Tissue culture of human fetal pancreas: growth hormone stimulates the formation and insulin production of islet-like cell clusters.

Abstract

The human fetal pancreas (HFP) is a potential source of insulin-producing B-cells for transplantation to insulin-dependent diabetic patients. We recently described a technique for culturing HFP tissue in vitro which results in the development of islet-like cell clusters (ICC). These clusters exhibited (pro)insulin biosynthesis and a modest rate of insulin secretion, and immunocytochemical staining indicated the presence of insulin-positive cells in the cell clusters. In this study this technique was used to evaluate the effects of the addition of 1000 micrograms/L GH to HFP cultured in medium RPMI-1640 plus 10% human serum. ICCs developed in 21 of 33 consecutive cultures. GH increased the yield of ICC by 35% compared to explants supplemented with human serum alone.

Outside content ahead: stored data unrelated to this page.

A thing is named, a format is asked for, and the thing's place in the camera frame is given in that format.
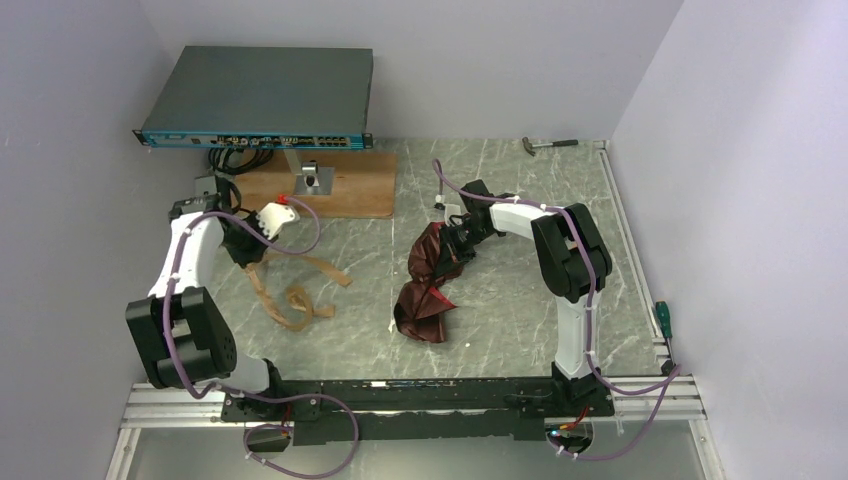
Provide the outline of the maroon paper bouquet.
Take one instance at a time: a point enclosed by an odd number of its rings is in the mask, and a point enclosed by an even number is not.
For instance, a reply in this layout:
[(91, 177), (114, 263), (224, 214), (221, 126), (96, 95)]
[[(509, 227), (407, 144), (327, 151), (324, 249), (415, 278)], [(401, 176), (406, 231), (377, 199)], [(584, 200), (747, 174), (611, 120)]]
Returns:
[(463, 265), (442, 246), (444, 226), (444, 222), (431, 222), (413, 242), (407, 259), (410, 280), (400, 289), (393, 308), (401, 334), (434, 344), (447, 340), (444, 316), (456, 307), (440, 288), (463, 272)]

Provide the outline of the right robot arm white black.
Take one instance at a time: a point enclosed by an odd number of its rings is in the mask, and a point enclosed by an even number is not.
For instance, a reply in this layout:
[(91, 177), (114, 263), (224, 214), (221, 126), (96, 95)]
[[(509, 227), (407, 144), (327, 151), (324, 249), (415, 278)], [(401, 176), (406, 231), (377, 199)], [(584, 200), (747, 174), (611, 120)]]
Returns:
[(540, 272), (557, 307), (557, 351), (552, 366), (551, 401), (574, 415), (602, 390), (595, 366), (594, 308), (612, 269), (608, 248), (581, 203), (550, 208), (515, 195), (491, 195), (481, 179), (465, 184), (462, 215), (445, 215), (438, 229), (440, 253), (435, 274), (455, 273), (476, 255), (475, 247), (492, 235), (513, 234), (534, 244)]

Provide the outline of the tan satin ribbon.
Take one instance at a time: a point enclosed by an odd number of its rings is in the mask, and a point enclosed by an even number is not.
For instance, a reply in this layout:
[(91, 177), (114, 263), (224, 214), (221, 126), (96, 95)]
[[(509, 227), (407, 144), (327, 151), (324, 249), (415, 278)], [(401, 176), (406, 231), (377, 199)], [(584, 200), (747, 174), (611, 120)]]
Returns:
[[(301, 313), (301, 319), (297, 321), (291, 320), (282, 313), (269, 289), (260, 278), (259, 270), (272, 259), (285, 257), (290, 257), (290, 254), (267, 253), (258, 262), (249, 263), (242, 268), (266, 314), (278, 325), (292, 332), (300, 332), (304, 330), (315, 319), (333, 318), (336, 314), (336, 307), (334, 305), (328, 304), (316, 307), (313, 303), (312, 297), (301, 285), (297, 284), (292, 284), (286, 288), (285, 299), (292, 309)], [(353, 279), (351, 277), (328, 261), (307, 255), (300, 255), (299, 259), (312, 265), (332, 282), (341, 287), (348, 287), (353, 283)]]

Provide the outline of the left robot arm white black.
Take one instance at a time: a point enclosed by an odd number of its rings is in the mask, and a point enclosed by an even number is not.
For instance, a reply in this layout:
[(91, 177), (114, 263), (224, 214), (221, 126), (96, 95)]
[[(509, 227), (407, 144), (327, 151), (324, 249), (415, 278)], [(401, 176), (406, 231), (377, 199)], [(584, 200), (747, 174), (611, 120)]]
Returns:
[(249, 392), (248, 407), (272, 420), (285, 411), (288, 394), (274, 383), (271, 362), (238, 352), (208, 290), (220, 245), (239, 260), (256, 260), (265, 250), (253, 235), (222, 218), (235, 211), (232, 195), (229, 180), (208, 175), (196, 178), (192, 197), (173, 204), (160, 275), (145, 298), (127, 305), (125, 319), (153, 386)]

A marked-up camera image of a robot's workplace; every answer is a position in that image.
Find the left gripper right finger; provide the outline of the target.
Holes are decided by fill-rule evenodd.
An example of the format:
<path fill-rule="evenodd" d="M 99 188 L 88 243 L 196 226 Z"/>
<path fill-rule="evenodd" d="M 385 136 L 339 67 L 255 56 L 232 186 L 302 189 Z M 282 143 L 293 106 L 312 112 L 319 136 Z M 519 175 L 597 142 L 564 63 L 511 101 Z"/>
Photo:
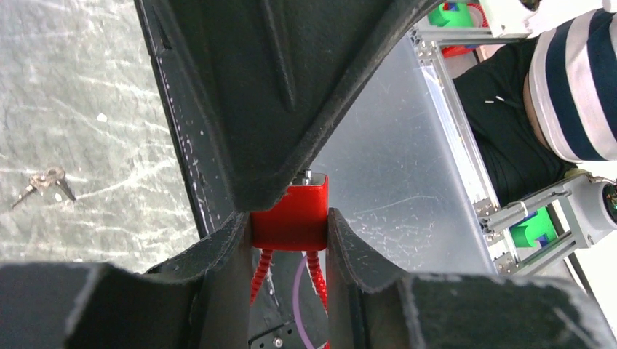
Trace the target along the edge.
<path fill-rule="evenodd" d="M 328 213 L 332 348 L 614 348 L 599 305 L 556 278 L 409 273 Z"/>

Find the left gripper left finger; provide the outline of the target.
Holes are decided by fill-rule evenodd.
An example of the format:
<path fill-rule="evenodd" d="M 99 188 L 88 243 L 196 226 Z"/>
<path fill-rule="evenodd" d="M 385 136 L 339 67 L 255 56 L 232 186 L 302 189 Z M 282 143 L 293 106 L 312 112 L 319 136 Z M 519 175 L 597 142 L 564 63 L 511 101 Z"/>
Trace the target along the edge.
<path fill-rule="evenodd" d="M 109 263 L 1 265 L 3 348 L 247 348 L 248 216 L 131 273 Z"/>

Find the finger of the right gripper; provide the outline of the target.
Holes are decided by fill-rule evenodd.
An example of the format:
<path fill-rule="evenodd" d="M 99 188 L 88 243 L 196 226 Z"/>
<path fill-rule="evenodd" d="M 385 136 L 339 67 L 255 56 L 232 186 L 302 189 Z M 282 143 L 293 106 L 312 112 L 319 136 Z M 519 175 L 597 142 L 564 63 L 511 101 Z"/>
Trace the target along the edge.
<path fill-rule="evenodd" d="M 272 208 L 436 1 L 136 1 L 200 236 Z"/>

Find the red cable lock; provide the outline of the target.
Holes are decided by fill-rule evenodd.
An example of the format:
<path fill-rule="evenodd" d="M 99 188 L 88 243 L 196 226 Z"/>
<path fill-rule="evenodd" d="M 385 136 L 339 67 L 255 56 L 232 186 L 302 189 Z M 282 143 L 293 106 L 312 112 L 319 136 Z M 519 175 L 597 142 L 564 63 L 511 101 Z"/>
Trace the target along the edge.
<path fill-rule="evenodd" d="M 261 250 L 251 280 L 250 301 L 266 279 L 275 251 L 303 252 L 292 286 L 292 314 L 306 348 L 314 345 L 302 322 L 300 281 L 307 270 L 323 308 L 328 310 L 327 285 L 319 262 L 319 252 L 327 248 L 328 177 L 310 169 L 299 172 L 283 197 L 268 211 L 252 212 L 252 245 Z"/>

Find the silver key set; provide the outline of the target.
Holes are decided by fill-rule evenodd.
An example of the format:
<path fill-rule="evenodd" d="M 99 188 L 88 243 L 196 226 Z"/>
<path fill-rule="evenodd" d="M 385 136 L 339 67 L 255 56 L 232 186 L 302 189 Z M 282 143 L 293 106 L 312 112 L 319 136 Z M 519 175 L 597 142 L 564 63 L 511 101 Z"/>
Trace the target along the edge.
<path fill-rule="evenodd" d="M 59 187 L 59 189 L 61 189 L 69 200 L 76 201 L 76 197 L 66 181 L 65 176 L 66 172 L 64 168 L 58 166 L 49 167 L 43 172 L 31 175 L 28 178 L 28 184 L 18 195 L 17 199 L 10 208 L 14 209 L 18 204 L 24 202 L 31 194 L 35 192 L 42 192 L 52 186 Z"/>

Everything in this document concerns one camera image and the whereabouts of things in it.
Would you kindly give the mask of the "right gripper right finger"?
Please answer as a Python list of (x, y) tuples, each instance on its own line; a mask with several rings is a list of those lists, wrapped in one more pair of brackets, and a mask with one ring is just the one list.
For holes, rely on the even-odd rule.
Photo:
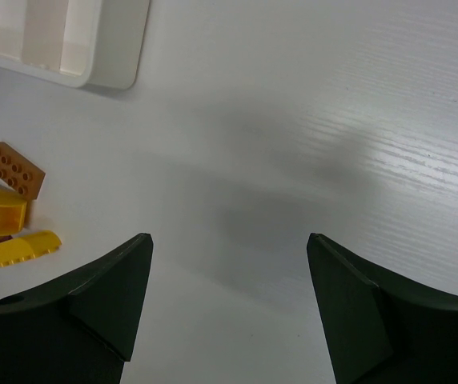
[(458, 296), (311, 234), (307, 258), (338, 383), (458, 383)]

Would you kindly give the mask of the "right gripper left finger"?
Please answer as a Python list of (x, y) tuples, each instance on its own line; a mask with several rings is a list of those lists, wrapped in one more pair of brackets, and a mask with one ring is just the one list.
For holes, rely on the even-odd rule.
[(131, 360), (153, 241), (0, 299), (0, 383), (118, 383)]

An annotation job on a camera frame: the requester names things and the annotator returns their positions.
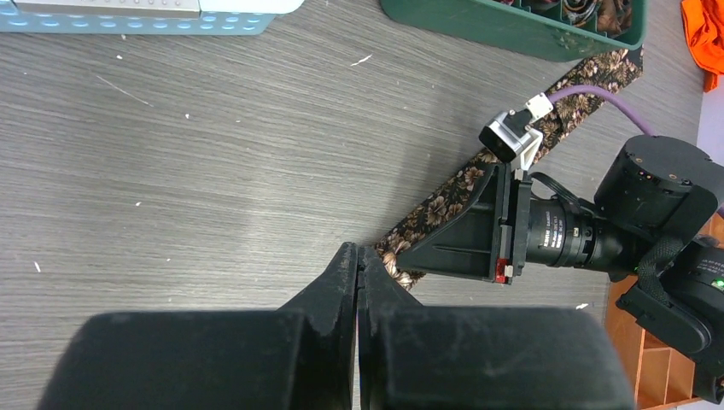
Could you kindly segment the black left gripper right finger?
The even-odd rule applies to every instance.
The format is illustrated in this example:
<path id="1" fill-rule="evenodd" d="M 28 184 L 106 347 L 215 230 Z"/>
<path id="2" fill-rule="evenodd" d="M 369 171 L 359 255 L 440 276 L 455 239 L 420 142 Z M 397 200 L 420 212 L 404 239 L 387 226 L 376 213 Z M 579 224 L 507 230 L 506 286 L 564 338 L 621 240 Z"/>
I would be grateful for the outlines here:
<path id="1" fill-rule="evenodd" d="M 424 306 L 359 251 L 364 409 L 633 409 L 603 327 L 570 307 Z"/>

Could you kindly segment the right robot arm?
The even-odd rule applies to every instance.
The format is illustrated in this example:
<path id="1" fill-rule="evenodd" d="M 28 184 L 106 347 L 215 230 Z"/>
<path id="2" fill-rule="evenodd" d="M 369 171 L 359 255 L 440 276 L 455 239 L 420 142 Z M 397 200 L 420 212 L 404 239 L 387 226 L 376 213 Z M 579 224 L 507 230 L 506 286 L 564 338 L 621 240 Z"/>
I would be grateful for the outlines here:
<path id="1" fill-rule="evenodd" d="M 637 278 L 616 301 L 694 362 L 693 392 L 723 398 L 723 252 L 699 235 L 723 203 L 723 169 L 698 147 L 640 135 L 592 201 L 509 159 L 489 164 L 462 210 L 397 259 L 400 270 L 509 284 L 527 263 Z"/>

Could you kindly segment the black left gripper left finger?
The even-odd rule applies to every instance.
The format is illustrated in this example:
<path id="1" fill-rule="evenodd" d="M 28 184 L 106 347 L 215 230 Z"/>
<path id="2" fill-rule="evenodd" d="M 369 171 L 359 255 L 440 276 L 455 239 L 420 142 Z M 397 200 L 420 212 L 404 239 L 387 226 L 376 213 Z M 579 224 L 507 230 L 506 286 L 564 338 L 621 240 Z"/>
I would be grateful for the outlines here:
<path id="1" fill-rule="evenodd" d="M 359 248 L 274 310 L 113 312 L 71 338 L 42 409 L 349 409 Z"/>

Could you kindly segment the brown floral tie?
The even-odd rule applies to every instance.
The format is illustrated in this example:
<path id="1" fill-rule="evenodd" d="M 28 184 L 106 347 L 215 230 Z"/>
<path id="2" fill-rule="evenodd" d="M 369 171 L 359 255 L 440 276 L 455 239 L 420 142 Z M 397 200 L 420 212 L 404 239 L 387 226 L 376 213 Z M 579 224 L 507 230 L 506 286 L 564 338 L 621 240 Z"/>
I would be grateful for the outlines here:
<path id="1" fill-rule="evenodd" d="M 643 74 L 643 66 L 644 49 L 641 47 L 608 51 L 579 61 L 545 94 L 550 97 L 574 85 L 595 85 L 616 94 Z M 604 99 L 592 94 L 578 94 L 555 102 L 553 111 L 534 123 L 534 128 L 544 135 L 534 162 L 549 154 L 603 105 Z M 483 175 L 482 168 L 494 162 L 492 152 L 481 149 L 375 244 L 389 276 L 403 289 L 410 290 L 425 274 L 400 272 L 397 256 L 459 213 L 470 199 L 475 182 Z"/>

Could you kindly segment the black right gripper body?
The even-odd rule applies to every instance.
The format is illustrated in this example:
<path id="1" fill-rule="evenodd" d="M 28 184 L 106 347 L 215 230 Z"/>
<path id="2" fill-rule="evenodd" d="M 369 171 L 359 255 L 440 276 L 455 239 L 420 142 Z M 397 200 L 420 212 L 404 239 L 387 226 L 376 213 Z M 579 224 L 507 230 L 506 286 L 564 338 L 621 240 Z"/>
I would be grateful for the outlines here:
<path id="1" fill-rule="evenodd" d="M 634 272 L 639 239 L 557 180 L 540 172 L 521 172 L 505 193 L 509 207 L 501 226 L 498 282 L 510 284 L 528 262 L 606 272 L 612 282 Z"/>

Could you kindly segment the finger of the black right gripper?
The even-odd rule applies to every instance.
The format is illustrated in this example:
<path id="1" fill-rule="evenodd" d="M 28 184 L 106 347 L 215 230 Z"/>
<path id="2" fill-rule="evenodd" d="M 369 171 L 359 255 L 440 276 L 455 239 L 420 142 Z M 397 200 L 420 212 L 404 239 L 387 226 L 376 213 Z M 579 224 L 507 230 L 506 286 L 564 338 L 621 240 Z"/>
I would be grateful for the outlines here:
<path id="1" fill-rule="evenodd" d="M 506 166 L 488 164 L 463 209 L 397 256 L 397 268 L 496 282 L 505 223 Z"/>

The insulin content of the ICCs also was increased, but the size of individual ICCs was not affected by GH, as reflected by an unchanged DNA content. GH also caused increased insulin release when the ICCs were stimulated with 16.7 mM glucose plus 5 mM theophylline. However, (pro)insulin biosynthesis was not affected by the addition of GH. These results suggest that GH stimulates the formation of both ICCs and insulin production within the explants. These observations are relevant both for the production of human fetal B-cells intended for transplantation into insulin-dependent diabetic patients and for our knowledge of the growth regulation of the HFP B-cell.